L’epica Pantelleria

L’epica Pantelleria

«Io ne ho viste cose che voi umani non potreste immaginarvi:
navi da combattimento in fiamme al largo dei bastioni di Orione,
e ho visto i raggi B balenare nel buio vicino alle porte di Tannhäuser.
E tutti quei momenti andranno perduti nel tempo,
come lacrime nella pioggia.”

Qualcosa resiste, seppure come ricordo sbiadito, veduto allontanarsi su natanti che hanno varcato lo stretto canale che intreccia, in una filiera di cordoli spumeggianti, Pantelleria alla Sicilia degli “invasi”, alla Sicilia di un passato che torna, come certe arancine al ragù, bastioni anche loro e contesa perenne tra un Oriente e un Occidente che non troveranno mai una resa dentro ad uno iato impossibile.

Io ne ho viste cose che voi umani non potreste immaginarvi:
ho visto donne altere, belle, fiere dentro un copri sole fatto di nettare e seta, scendere verso Cala Nikà in infradito coi tacchi, destreggiarsi tra una torsione di una filiforme caviglia e recuperare il contegno che solo sul volto pallido di una nobildonna appare, se compiaciuta del suo pallido incarnato o dentro alle fitte di un dolore lancinante che ricorda quello di certi legami (o legamenti) oramai perduti.

Ho incontrato uomini imbarcarsi sui carghi alati, alla volta dell’Isola Nera, facendo bella mostra di improbabili cappellini pronti a spiccare il loro vero “primo volo”; uomini innocenti, magari confusi, tra la grana fine della sabbia di un adriatico che confonde sirene e polene, mare e atavica mucillagine, trionfanti di avere portato con loro l’arma che brandiranno contro la noia pomeridiana, lo svolazzante e inarrestabile mazzo di carte.

Ho visto gli stessi giovani coraggiosi e ribelli, fieri come guerrieri, trascinare, come vessillo di pace e riposo, ombrelloni colorati lungo impervi sentieri, li ho visti ingenui e fiduciosi, dentro giornate di un maestoso Maestrale, inseguire con ardore, incuranti delle ferite lacero contuse, il mirabolante volo roteante di un ombrellone che non si è mai più fermato, vascello di speranza, fino alle più prossime coste dell’antica Cartagine.

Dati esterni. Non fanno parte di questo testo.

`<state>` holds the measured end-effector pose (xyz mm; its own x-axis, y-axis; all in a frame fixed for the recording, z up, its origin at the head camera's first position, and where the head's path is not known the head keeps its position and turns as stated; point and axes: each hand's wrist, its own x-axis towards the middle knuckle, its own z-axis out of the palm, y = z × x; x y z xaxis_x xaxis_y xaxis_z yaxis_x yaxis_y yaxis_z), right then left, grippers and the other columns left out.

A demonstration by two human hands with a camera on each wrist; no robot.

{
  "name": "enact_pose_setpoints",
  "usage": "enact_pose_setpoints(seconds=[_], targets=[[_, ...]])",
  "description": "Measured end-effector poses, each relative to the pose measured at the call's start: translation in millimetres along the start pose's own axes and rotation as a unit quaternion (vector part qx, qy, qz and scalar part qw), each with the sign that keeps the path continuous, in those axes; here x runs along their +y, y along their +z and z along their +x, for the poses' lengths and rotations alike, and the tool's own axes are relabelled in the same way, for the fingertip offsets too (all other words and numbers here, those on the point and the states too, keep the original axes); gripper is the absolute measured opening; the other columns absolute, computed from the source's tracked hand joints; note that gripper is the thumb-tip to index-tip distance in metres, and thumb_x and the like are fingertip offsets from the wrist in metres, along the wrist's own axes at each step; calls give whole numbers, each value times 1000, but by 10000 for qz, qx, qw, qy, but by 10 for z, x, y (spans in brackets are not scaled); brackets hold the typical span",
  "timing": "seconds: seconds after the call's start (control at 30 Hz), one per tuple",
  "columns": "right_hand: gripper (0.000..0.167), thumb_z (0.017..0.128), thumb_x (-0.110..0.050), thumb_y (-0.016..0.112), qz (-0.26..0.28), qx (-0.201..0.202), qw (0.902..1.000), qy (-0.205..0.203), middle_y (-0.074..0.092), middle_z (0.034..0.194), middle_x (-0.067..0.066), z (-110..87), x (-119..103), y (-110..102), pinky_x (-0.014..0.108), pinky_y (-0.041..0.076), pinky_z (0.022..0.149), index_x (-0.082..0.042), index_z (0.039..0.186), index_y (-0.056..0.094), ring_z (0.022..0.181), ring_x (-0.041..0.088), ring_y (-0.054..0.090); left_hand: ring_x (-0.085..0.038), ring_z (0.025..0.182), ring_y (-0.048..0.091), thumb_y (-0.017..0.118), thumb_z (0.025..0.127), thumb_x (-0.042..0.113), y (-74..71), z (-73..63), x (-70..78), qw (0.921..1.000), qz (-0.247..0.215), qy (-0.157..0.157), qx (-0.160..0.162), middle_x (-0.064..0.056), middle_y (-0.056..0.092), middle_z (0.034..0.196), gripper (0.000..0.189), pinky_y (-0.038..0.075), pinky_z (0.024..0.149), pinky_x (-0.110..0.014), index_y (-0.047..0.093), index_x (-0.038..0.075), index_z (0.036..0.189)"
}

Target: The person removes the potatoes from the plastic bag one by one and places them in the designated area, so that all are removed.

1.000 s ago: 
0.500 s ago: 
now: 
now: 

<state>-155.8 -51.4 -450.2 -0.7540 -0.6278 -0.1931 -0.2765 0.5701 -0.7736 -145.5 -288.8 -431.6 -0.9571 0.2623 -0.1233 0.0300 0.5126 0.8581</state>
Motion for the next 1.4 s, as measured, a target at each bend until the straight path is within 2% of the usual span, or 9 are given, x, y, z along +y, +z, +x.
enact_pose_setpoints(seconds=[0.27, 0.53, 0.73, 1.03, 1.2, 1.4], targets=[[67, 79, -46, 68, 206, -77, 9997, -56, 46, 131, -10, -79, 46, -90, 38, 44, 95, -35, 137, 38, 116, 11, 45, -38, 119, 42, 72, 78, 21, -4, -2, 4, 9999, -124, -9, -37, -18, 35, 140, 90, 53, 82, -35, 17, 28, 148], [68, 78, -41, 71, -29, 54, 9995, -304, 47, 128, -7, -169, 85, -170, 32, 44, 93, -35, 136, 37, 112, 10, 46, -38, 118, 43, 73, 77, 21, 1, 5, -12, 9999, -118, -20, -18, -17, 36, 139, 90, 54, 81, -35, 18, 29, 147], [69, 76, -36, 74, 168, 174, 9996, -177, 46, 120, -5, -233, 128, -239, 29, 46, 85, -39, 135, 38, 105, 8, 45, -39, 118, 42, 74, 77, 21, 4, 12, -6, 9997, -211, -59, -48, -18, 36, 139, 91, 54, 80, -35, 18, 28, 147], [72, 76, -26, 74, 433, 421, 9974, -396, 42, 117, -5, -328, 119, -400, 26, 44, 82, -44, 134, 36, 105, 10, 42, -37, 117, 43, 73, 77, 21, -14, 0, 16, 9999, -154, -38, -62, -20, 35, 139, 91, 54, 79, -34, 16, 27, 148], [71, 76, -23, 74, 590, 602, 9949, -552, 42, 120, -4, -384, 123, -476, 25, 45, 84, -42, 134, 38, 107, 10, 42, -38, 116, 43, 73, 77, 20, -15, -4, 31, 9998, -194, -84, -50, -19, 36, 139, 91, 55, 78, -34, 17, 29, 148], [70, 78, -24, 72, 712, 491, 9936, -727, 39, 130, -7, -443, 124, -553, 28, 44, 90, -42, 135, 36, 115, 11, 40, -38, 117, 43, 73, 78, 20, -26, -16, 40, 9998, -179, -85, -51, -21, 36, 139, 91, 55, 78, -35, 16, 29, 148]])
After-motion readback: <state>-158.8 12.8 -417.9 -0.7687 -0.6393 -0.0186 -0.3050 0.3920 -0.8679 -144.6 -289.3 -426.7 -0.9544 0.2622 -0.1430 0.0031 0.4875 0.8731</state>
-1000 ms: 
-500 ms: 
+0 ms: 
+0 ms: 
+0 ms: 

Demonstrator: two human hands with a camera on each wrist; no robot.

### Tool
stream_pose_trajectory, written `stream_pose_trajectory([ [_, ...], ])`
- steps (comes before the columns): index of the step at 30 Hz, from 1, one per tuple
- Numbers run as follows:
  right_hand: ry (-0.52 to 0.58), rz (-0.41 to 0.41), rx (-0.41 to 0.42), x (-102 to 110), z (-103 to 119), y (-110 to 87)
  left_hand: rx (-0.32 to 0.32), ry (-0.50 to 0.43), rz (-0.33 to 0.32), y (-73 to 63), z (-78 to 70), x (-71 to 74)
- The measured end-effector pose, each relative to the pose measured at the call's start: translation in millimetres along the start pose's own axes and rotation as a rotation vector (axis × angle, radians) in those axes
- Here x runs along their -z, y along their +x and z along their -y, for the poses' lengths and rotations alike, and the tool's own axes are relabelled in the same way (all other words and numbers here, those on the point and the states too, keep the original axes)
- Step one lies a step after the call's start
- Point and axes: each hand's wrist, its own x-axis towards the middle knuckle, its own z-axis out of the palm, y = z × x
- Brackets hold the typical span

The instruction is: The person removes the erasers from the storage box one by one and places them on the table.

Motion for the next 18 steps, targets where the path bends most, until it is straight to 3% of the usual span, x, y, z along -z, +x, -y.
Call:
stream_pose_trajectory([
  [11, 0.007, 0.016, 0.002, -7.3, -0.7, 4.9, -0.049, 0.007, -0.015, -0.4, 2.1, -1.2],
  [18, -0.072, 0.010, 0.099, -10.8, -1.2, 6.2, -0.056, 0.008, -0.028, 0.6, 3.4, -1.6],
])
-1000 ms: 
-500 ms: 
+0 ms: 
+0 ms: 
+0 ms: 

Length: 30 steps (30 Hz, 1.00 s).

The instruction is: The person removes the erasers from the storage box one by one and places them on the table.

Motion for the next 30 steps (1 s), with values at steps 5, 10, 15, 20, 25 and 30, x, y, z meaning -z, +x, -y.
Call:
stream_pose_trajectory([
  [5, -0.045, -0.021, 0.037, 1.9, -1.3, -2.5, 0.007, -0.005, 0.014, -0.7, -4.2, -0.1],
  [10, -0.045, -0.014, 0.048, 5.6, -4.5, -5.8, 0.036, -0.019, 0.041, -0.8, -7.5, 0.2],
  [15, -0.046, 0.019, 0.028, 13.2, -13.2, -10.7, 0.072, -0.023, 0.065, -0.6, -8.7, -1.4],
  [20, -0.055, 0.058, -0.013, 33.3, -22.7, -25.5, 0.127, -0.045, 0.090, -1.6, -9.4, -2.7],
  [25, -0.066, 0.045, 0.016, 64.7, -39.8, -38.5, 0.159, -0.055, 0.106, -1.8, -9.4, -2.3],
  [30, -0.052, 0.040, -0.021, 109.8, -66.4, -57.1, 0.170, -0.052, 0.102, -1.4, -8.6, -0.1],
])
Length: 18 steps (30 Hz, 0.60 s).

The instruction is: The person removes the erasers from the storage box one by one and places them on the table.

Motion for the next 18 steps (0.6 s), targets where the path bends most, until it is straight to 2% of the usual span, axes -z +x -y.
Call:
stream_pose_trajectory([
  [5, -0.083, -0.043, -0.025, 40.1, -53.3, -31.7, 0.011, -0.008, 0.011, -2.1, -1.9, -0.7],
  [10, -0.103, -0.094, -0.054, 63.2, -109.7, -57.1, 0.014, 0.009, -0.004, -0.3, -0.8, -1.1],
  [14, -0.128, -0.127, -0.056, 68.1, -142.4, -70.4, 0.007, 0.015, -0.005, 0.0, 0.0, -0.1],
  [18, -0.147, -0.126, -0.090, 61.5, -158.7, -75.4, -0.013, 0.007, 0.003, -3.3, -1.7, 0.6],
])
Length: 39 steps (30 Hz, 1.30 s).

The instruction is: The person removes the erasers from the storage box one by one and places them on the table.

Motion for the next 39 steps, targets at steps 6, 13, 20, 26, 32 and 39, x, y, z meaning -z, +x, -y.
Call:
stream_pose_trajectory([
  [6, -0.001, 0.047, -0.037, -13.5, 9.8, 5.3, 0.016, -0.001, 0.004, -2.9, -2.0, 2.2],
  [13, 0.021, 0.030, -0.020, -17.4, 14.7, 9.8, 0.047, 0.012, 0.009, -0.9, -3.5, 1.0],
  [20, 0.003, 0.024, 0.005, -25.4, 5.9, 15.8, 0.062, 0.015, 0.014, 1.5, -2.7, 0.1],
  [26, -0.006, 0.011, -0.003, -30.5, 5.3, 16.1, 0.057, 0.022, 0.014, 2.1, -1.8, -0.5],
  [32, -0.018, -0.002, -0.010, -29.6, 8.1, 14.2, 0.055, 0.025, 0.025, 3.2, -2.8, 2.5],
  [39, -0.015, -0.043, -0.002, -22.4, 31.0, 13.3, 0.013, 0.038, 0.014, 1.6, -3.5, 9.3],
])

Ho visto audaci divinità dai piedi alati, come Ermes, veloci e impavidi saltare da un tagliente e infido costone, volteggiare tra pietre franose, librarsi con accesa fantasia e, infine, tronfi planare su un piano verdastro, specchiato, ingannevole e lucente di una roccia levigata dal mare, ricoperta dal un verde cristallino che acceca e riluce, tendendo muscoli e nervi nel supremo sforzo di recuperare l’equilibrio e un dignitoso contegno.